Stored data:
==========

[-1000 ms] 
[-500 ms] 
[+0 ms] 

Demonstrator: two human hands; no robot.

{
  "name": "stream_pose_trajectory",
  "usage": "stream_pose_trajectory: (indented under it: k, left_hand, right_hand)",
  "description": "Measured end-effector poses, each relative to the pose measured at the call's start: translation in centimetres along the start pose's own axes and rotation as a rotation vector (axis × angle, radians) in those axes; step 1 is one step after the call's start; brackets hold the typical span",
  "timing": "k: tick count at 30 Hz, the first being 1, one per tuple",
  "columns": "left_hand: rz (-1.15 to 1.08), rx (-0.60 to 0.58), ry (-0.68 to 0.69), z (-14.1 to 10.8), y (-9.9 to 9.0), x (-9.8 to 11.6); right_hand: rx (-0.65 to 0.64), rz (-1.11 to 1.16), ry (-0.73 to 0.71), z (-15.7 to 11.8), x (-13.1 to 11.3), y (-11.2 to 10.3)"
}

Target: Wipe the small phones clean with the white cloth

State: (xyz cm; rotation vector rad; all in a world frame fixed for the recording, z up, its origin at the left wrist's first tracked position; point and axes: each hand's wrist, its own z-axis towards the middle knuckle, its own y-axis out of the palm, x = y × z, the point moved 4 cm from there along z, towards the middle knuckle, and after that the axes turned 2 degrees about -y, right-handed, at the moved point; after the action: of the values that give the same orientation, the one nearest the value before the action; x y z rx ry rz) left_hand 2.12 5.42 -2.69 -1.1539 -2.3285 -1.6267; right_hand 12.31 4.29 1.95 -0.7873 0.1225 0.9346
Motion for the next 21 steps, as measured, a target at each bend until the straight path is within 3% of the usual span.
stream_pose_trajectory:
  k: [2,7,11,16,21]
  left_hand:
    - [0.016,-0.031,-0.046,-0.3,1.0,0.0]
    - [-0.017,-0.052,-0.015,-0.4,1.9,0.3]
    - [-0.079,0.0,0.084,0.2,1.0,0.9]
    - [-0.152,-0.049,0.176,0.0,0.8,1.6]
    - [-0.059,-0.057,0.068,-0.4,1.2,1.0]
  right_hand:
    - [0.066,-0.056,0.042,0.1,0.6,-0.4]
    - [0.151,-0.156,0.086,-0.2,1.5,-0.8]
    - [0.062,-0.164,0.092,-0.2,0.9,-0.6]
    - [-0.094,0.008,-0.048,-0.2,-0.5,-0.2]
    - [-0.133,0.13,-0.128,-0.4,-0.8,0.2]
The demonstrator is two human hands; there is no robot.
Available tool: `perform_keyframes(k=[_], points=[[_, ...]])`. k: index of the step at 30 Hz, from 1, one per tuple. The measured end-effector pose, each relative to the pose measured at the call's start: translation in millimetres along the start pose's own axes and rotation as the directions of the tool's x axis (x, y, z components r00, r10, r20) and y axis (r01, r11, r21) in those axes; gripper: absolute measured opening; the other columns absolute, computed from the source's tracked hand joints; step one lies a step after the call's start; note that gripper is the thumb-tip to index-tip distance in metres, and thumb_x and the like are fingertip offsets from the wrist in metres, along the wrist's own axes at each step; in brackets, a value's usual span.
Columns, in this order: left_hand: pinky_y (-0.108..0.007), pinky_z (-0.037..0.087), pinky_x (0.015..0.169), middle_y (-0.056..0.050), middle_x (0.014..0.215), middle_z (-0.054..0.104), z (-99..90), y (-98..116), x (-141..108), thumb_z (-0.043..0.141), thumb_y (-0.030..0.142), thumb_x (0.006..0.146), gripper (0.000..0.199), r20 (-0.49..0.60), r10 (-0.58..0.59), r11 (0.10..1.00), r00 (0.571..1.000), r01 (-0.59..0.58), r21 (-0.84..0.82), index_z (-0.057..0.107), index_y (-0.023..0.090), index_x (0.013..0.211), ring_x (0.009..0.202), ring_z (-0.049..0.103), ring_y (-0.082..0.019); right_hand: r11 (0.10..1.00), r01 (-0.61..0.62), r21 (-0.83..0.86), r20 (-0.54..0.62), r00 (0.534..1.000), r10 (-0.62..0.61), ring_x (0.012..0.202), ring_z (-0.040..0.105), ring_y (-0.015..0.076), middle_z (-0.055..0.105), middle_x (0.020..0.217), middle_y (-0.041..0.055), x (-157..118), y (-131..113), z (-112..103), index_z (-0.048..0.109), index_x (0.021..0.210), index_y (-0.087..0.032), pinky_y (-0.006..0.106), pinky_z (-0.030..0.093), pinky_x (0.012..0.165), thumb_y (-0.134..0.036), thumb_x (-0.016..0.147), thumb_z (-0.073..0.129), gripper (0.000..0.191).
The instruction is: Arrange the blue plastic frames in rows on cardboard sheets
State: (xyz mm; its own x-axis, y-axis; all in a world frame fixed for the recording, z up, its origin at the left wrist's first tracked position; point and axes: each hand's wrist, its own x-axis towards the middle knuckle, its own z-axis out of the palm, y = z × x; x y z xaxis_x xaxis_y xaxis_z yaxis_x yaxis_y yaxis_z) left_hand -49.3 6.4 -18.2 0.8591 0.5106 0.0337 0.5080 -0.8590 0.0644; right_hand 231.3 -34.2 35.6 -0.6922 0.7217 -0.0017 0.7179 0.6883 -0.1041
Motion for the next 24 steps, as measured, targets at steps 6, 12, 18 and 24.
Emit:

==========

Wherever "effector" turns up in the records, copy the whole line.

  "description": "Measured end-effector poses, each relative to the pose measured at the call's start: translation in centimetres along the start pose's own axes and rotation as a rotation vector (axis × angle, radians) in those axes; step 1 is one step after the call's start; brackets hold the typical span",
Available tool: `perform_keyframes(k=[_], points=[[_, ...]])`. k: index of the step at 30 Hz, from 1, one per tuple. The measured end-effector pose, each relative to the pose measured at the call's start: translation in millimetres along the start pose's own axes and rotation as the directions of the tool's x axis (x, y, z components r00, r10, r20) and y axis (r01, r11, r21) in those axes; gripper: absolute measured opening; the other columns absolute, computed from the source's tracked hand joints; step one lies a step after the call's start; note that gripper is the thumb-tip to index-tip distance in metres, and thumb_x and the like are fingertip offsets from the wrist in metres, along the wrist's own axes at each step; in brackets, a value's usual span.

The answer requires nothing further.